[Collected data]
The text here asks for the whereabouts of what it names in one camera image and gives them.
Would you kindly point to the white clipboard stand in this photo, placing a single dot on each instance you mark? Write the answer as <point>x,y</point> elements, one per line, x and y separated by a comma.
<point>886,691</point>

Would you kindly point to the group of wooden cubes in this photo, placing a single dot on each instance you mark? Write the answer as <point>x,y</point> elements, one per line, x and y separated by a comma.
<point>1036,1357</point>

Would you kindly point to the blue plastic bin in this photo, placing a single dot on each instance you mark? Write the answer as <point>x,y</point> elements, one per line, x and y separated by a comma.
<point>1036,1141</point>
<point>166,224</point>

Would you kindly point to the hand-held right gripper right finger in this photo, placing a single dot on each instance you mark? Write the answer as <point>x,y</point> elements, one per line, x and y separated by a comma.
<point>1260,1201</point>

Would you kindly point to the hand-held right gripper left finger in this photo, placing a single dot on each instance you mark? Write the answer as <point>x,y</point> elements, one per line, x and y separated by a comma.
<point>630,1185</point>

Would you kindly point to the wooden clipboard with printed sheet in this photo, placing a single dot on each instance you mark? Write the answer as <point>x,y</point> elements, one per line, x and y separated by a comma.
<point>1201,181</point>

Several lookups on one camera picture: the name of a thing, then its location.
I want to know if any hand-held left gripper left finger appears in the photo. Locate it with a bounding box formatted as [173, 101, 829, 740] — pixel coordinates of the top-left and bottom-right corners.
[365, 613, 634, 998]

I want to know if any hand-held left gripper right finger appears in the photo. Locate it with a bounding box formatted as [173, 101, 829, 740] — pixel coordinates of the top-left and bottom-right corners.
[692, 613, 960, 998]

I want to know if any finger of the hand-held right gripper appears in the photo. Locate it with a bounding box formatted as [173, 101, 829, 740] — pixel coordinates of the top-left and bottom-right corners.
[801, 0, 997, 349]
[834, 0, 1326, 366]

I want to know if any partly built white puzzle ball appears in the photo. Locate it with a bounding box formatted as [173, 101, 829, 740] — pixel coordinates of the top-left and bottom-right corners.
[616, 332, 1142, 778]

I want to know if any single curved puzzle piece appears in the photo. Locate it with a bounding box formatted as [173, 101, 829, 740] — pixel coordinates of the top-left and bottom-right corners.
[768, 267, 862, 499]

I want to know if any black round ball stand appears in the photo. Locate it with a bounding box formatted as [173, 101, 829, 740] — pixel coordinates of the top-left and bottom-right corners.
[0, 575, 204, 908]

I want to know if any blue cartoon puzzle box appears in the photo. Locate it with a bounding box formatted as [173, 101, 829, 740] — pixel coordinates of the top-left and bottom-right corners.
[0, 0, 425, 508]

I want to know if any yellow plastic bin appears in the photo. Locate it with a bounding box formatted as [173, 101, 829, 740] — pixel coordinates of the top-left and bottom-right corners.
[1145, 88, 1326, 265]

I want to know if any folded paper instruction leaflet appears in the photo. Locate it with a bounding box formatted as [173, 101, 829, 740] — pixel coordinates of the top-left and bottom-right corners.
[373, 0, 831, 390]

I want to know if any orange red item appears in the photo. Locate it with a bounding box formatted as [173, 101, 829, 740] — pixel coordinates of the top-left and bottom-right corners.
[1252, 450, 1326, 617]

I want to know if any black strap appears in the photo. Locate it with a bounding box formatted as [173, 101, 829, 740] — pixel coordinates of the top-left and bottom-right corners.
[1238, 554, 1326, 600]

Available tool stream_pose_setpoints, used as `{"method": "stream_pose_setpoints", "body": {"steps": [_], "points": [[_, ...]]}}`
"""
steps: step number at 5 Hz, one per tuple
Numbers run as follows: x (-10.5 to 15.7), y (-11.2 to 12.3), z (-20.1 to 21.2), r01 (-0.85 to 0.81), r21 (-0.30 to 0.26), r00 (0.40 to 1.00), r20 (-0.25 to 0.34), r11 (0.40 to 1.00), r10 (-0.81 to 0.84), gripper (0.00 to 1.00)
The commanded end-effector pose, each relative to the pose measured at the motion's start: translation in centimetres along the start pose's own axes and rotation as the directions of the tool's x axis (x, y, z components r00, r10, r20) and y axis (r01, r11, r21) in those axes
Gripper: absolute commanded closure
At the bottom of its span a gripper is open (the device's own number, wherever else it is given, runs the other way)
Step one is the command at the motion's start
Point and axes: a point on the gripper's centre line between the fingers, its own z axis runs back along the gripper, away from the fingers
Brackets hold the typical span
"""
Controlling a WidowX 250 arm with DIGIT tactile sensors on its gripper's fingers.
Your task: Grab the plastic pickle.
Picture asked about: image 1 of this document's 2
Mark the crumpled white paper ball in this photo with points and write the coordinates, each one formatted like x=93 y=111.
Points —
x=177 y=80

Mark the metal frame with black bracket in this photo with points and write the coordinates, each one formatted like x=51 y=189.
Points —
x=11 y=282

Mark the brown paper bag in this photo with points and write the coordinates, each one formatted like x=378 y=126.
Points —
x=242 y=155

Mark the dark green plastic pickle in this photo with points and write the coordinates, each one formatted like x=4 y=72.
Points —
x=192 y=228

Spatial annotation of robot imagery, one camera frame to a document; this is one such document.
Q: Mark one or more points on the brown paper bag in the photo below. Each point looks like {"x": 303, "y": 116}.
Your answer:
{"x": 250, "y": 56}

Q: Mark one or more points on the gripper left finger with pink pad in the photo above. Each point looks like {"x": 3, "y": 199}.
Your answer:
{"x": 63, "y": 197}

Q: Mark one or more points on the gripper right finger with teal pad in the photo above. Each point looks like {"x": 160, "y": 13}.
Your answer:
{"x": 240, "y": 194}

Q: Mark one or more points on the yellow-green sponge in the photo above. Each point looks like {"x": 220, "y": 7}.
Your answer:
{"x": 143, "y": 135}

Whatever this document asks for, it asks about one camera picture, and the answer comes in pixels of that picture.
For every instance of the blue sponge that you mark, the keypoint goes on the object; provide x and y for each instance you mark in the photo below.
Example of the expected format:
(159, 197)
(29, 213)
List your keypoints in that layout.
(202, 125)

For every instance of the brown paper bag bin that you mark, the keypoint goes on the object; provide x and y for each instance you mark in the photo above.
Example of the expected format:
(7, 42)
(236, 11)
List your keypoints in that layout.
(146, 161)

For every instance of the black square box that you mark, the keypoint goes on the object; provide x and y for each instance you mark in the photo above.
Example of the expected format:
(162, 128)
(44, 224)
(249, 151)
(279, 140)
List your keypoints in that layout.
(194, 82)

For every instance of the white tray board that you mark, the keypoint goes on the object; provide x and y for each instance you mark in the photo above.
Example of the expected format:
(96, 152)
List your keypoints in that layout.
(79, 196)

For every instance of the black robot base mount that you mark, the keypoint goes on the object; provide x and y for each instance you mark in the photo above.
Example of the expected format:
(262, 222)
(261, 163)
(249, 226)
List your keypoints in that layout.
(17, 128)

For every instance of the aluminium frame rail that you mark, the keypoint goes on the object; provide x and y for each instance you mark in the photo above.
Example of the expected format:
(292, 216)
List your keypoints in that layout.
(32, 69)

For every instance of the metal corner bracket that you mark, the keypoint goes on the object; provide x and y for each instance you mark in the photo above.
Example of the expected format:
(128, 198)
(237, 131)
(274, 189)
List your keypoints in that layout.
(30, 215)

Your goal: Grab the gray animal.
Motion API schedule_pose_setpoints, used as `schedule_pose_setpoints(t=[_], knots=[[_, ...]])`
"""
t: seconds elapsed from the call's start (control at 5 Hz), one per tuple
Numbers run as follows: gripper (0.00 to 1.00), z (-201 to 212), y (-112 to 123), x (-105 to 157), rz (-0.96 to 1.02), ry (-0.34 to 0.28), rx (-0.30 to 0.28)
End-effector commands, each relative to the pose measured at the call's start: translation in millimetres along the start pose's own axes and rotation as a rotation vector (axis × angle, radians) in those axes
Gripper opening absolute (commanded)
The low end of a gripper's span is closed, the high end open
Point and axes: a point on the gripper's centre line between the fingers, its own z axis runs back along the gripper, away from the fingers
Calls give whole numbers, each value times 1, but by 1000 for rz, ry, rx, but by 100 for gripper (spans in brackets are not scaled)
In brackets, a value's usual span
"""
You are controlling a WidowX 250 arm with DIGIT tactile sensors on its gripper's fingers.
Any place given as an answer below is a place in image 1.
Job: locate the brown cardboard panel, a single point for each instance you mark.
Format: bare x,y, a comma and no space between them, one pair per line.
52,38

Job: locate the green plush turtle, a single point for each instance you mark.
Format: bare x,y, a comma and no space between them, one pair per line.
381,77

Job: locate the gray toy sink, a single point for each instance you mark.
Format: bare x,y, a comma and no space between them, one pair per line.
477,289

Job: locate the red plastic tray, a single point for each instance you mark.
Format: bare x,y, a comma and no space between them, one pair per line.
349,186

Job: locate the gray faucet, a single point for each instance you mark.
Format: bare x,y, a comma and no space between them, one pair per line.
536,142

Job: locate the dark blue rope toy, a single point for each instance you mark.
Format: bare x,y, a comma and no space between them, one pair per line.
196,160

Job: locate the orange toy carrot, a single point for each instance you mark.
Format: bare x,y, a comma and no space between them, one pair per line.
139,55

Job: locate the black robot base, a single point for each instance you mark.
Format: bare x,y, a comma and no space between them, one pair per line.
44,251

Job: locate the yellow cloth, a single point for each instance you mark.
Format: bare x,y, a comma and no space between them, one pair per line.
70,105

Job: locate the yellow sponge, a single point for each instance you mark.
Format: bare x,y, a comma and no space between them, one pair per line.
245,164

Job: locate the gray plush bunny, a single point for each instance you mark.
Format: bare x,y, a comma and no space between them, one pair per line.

Task item —
The required output is every line above that contains the string "dark".

Answer —
Mark the dark green plastic pickle in this photo with points and write the coordinates, each one formatted like x=4 y=72.
Job: locate the dark blue rope toy, a single point for each instance you mark.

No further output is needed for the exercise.